This documentation is for an unreleased version of Apache Flink CDC. We recommend you use the latest stable version.
MaxCompute
MaxCompute Connector #
MaxCompute connector can be used as the Data Sink of the pipeline, and write data to MaxCompute. This document describes how to set up the MaxCompute connector.

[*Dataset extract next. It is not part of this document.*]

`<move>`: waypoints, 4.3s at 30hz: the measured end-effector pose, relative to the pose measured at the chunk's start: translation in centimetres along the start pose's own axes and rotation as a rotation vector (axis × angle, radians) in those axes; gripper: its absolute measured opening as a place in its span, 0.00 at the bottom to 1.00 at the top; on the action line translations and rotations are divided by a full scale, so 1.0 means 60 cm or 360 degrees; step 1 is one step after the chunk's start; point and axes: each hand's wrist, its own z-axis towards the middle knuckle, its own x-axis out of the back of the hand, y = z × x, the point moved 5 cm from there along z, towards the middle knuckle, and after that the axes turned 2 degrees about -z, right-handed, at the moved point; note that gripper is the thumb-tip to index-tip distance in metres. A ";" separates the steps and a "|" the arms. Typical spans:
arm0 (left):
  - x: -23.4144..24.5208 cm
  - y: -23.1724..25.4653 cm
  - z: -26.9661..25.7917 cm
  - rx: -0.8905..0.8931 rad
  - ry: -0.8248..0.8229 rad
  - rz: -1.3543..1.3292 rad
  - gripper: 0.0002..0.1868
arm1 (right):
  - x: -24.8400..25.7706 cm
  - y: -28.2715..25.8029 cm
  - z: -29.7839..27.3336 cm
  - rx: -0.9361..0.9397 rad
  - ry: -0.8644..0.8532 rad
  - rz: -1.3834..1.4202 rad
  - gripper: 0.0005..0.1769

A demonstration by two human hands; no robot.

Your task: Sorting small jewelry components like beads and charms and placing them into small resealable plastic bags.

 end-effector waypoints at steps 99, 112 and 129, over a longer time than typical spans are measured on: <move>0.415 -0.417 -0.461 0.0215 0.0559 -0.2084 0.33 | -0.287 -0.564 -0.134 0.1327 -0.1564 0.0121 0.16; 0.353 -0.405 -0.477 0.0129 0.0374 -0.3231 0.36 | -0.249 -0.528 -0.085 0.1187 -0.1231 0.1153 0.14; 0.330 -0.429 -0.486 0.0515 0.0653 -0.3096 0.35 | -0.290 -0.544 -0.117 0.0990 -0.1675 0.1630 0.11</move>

What can the connector do? #
- Create table automatically if not exist
- Schema change synchronization
- Data synchronization
Example #
The pipeline for reading data from MySQL and sink to MaxCompute can be defined as follows:
source:
type: mysql
name: MySQL Source
hostname: 127.0.0.1
port: 3306
username: admin
password: pass
tables: adb.\.*, bdb.user_table_[0-9]+, [app|web].order_\.*
server-id: 5401-5404
sink:
type: maxcompute
name: MaxCompute Sink
accessId: ak
accessKey: sk
endpoint: endpoint
project: flink_cdc
bucketSize: 8
pipeline:
name: MySQL to MaxCompute Pipeline
parallelism: 2
Connector Options #
Option | Required | Default | Type | Description |
---|---|---|---|---|
type | required | (none) | String | Specify what connector to use, here should be 'maxcompute' . |
name | optional | (none) | String | The name of the sink. |
accessId | required | (none) | String | AccessKey ID of Alibaba Cloud account or RAM user. You can enter AccessKey management page Obtain AccessKey ID. |
accessKey | required | (none) | String | AccessKey Secret corresponding to AccessKey ID. You can enter AccessKey management page Obtain AccessKey Secret. |
endpoint | required | (none) | String | The connection address for the MaxCompute service. You need to configure the Endpoint based on the region selected when creating the MaxCompute project and the network connection method. For values corresponding to each region and network, please refer to Endpoint. |
project | required | (none) | String | The name of the MaxCompute project. You can log in to the MaxCompute console and obtain the MaxCompute project name on the Workspace > Project Management page. |
tunnelEndpoint | optional | (none) | String | The connection address for the MaxCompute Tunnel service. Typically, this configuration can be auto-routed based on the region where the specified project is located. It is used only in special network environments such as when using a proxy. |
quotaName | optional | (none) | String | The name of the exclusive resource group for MaxCompute data transfer. If not specified, the shared resource group is used. For details, refer to Using exclusive resource groups for Maxcompute |
stsToken | optional | (none) | String | When using a temporary access token (STS Token) issued by a RAM role for authentication, this parameter must be specified. |
bucketsNum | optional | 16 | Integer | The number of buckets used when auto-creating MaxCompute Delta tables. For usage, refer to Delta Table Overview |
compressAlgorithm | optional | zlib | String | The data compression algorithm used when writing to MaxCompute. Currently supports raw (no compression), zlib , and snappy . |
totalBatchSize | optional | 64MB | String | The size of the data buffer in memory, by partition level (for non-partitioned tables, by table level). Buffers for different partitions (tables) are independent, and data is written to MaxCompute when the threshold is reached. |
bucketBatchSize | optional | 4MB | String | The size of the data buffer in memory, by bucket level. This is effective only when writing to Delta tables. Buffers for different data buckets are independent, and the bucket data is written to MaxCompute when the threshold is reached. |
numCommitThreads | optional | 16 | Integer | The number of partitions (tables) that can be processed simultaneously during the checkpoint stage. |
numFlushConcurrent | optional | 4 | Integer | The number of buckets that can be written to MaxCompute simultaneously. This is effective only when writing to Delta tables. |
Usage Instructions #
- The connector supports automatic table creation, automatically mapping the location relationship and data types between MaxCompute tables and source tables (see the mapping table below). When the source table has a primary key, a MaxCompute Delta table is automatically created; otherwise, a regular MaxCompute table (Append table) is created.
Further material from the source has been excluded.